SUPPLIED ENTRIES:
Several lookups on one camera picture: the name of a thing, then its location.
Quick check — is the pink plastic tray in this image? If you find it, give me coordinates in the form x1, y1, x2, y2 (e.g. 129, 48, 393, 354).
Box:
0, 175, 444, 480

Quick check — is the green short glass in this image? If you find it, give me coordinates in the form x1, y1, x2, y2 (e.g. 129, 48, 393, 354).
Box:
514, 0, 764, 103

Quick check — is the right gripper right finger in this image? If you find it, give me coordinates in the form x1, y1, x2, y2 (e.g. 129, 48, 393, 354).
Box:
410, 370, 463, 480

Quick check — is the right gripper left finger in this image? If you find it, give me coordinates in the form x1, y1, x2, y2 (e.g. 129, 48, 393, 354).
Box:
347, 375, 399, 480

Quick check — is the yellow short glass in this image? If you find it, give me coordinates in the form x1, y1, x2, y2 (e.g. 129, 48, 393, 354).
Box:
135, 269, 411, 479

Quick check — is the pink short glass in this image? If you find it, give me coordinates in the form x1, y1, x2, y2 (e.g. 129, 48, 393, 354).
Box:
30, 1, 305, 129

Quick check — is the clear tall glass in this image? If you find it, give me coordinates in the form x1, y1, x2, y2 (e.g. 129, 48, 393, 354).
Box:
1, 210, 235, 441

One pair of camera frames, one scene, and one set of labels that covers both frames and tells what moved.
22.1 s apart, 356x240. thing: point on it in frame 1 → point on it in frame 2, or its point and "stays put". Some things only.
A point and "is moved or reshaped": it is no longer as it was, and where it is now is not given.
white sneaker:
==
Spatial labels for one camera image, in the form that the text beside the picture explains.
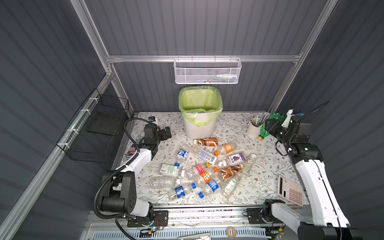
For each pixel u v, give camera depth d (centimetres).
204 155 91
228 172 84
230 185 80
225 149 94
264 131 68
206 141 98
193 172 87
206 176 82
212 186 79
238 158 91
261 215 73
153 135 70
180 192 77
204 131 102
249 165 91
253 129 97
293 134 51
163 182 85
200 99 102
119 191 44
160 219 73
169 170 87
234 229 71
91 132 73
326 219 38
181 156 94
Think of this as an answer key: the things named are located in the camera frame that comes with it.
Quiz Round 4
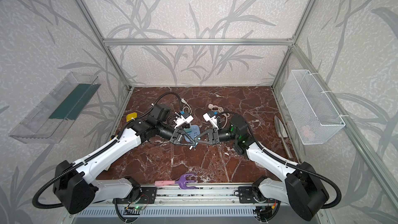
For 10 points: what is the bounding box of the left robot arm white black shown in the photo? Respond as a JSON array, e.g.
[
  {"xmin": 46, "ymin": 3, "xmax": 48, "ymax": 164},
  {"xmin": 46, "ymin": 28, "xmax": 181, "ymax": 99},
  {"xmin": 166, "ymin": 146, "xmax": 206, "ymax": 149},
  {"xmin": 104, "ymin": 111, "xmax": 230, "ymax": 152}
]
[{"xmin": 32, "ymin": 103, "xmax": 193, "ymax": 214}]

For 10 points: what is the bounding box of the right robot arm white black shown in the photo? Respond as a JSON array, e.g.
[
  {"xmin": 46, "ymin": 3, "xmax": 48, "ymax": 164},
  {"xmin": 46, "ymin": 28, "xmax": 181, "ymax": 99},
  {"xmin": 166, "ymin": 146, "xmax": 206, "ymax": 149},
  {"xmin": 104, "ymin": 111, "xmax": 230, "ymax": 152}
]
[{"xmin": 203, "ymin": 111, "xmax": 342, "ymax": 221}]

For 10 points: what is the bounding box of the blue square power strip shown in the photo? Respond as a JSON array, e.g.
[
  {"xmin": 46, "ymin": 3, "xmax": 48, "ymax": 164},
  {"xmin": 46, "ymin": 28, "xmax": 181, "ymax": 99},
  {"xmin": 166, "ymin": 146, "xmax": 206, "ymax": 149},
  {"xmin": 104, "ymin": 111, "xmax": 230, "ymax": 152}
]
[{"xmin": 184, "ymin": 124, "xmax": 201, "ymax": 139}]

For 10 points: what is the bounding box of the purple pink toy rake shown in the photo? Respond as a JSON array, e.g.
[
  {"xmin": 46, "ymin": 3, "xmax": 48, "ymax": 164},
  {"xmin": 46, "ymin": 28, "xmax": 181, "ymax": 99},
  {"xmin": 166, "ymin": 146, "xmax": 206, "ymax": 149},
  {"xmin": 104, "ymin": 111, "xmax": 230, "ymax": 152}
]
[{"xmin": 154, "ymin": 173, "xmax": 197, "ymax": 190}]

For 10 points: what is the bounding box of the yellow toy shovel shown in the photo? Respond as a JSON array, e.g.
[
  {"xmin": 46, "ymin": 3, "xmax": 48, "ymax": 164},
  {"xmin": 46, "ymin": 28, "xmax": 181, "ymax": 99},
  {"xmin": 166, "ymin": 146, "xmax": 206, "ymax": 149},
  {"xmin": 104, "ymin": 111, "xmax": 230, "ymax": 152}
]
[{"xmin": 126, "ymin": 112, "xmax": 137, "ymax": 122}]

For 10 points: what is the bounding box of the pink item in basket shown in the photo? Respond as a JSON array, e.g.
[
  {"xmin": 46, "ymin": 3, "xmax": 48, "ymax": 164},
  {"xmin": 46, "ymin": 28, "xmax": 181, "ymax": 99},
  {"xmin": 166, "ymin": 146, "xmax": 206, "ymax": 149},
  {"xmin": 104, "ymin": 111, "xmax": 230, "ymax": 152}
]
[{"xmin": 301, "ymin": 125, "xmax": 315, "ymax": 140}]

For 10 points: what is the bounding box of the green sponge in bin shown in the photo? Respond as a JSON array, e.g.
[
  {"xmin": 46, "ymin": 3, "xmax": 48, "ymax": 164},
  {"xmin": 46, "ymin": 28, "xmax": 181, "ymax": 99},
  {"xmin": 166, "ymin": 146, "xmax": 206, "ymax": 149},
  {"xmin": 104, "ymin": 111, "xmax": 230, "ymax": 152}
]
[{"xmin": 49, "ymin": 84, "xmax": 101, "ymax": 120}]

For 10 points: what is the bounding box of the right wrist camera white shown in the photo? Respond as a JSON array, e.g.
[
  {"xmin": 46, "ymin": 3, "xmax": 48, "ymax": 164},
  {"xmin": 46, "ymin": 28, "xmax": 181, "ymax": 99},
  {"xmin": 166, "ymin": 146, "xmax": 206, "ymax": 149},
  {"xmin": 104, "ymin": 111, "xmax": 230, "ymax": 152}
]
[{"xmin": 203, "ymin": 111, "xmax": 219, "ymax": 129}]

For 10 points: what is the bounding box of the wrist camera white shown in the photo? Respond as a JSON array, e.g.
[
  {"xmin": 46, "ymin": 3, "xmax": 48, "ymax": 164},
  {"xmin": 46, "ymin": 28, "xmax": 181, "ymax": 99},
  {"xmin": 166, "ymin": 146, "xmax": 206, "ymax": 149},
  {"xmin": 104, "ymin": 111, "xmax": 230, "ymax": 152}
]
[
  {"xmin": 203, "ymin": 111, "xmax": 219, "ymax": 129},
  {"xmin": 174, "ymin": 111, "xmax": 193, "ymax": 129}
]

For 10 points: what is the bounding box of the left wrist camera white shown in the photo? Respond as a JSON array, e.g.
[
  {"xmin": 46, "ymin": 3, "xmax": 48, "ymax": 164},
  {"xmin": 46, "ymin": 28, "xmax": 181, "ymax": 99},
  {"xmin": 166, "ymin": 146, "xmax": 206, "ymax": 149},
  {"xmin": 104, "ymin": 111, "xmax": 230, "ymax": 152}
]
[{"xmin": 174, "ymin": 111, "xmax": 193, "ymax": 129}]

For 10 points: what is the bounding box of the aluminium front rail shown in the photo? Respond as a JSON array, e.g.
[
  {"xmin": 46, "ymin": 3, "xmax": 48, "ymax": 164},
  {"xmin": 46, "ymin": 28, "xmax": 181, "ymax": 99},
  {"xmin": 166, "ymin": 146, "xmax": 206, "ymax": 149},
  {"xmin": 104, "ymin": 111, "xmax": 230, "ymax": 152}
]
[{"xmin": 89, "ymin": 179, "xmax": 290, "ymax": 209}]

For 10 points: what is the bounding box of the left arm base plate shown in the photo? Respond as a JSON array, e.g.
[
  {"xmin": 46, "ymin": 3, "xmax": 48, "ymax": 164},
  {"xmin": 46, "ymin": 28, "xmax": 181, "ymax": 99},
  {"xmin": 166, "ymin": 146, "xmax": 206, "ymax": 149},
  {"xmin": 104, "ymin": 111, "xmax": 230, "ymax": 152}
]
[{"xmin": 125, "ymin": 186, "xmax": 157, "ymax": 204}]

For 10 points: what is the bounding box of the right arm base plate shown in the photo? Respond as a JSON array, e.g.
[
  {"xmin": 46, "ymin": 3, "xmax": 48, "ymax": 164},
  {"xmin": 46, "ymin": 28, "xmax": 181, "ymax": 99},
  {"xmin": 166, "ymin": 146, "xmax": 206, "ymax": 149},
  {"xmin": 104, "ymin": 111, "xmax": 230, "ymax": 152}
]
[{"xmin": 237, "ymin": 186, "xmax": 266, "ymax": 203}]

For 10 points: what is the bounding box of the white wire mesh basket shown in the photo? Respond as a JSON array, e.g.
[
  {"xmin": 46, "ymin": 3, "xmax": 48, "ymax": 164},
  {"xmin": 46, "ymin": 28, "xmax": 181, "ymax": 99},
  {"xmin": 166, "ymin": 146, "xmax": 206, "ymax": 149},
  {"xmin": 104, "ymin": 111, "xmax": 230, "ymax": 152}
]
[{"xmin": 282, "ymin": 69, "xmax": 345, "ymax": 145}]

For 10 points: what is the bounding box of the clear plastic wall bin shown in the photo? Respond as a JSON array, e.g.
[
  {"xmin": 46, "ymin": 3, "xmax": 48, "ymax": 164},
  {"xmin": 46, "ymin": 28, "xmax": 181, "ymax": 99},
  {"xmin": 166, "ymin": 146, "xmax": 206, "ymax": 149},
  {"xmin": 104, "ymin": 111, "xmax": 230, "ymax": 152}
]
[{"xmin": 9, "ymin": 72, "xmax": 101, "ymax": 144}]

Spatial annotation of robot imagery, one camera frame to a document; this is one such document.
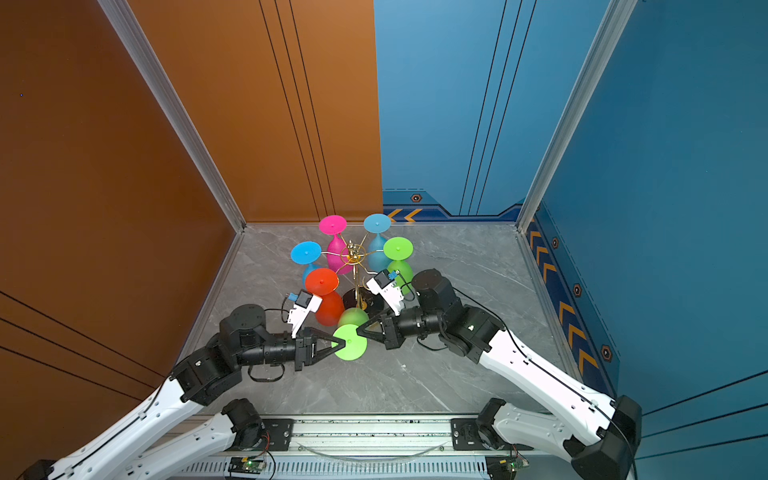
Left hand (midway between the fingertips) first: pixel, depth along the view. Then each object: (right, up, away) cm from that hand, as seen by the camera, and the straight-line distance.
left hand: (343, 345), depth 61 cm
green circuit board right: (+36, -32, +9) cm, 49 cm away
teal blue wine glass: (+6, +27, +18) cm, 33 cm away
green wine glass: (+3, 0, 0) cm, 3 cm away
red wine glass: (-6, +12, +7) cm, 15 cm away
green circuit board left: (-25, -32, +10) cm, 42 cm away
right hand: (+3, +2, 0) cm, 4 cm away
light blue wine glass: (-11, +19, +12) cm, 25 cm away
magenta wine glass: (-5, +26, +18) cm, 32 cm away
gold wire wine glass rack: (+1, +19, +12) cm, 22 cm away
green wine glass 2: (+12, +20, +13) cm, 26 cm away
---
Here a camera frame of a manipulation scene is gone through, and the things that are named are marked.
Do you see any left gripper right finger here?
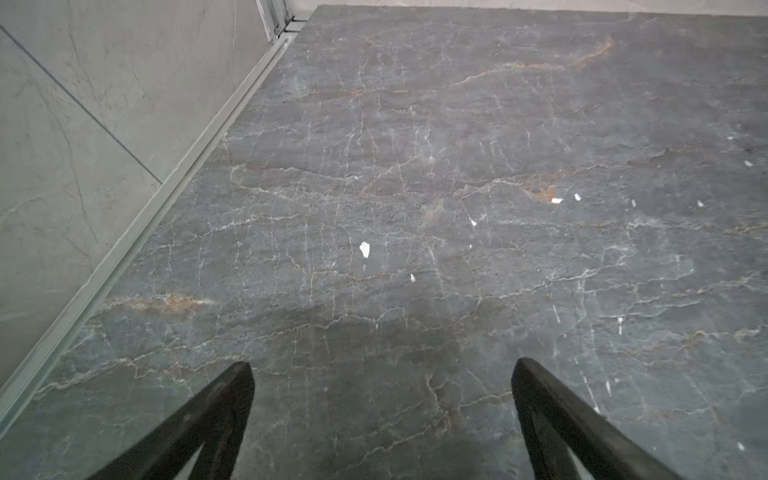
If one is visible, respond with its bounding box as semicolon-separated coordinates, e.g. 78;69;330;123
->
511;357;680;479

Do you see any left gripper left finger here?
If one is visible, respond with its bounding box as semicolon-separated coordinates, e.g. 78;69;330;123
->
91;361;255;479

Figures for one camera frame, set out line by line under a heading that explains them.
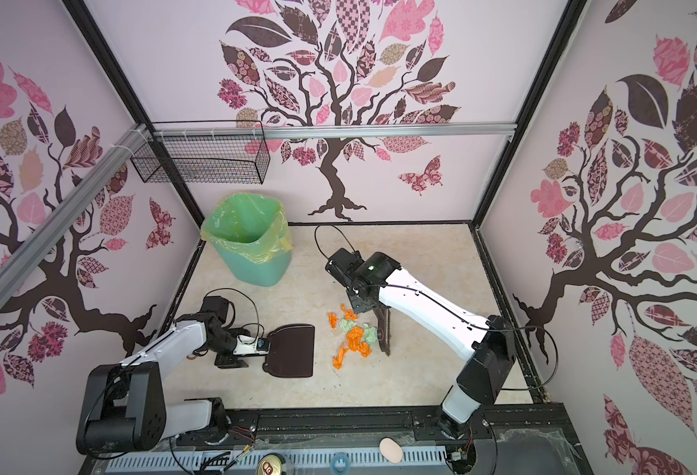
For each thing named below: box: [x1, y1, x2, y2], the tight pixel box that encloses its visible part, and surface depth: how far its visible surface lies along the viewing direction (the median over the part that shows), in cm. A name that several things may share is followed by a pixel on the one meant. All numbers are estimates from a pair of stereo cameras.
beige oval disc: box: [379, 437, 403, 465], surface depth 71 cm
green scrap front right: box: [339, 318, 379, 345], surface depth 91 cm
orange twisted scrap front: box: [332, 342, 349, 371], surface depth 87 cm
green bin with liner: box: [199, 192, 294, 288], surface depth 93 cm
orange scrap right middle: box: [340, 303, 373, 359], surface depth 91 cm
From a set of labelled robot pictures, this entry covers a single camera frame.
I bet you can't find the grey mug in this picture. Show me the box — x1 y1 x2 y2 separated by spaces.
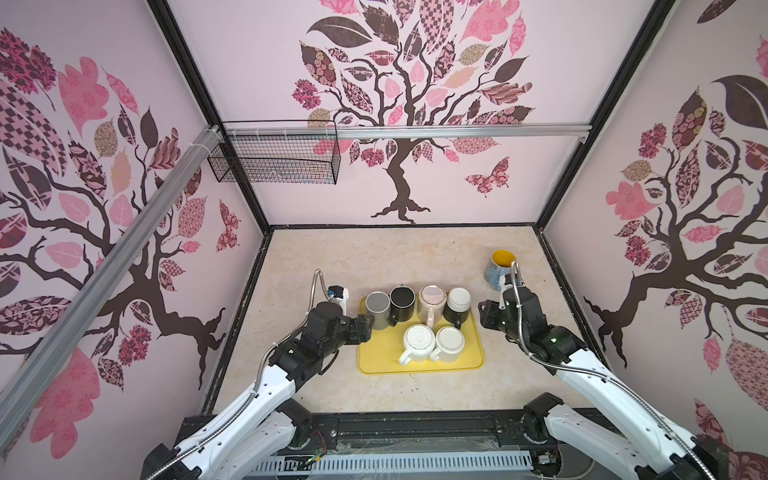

DIRECTIONS FOR THIS TASK: Tell me how many lines in the records above include the word "wine"; the number is all that is needed.

EXERCISE ANSWER: 7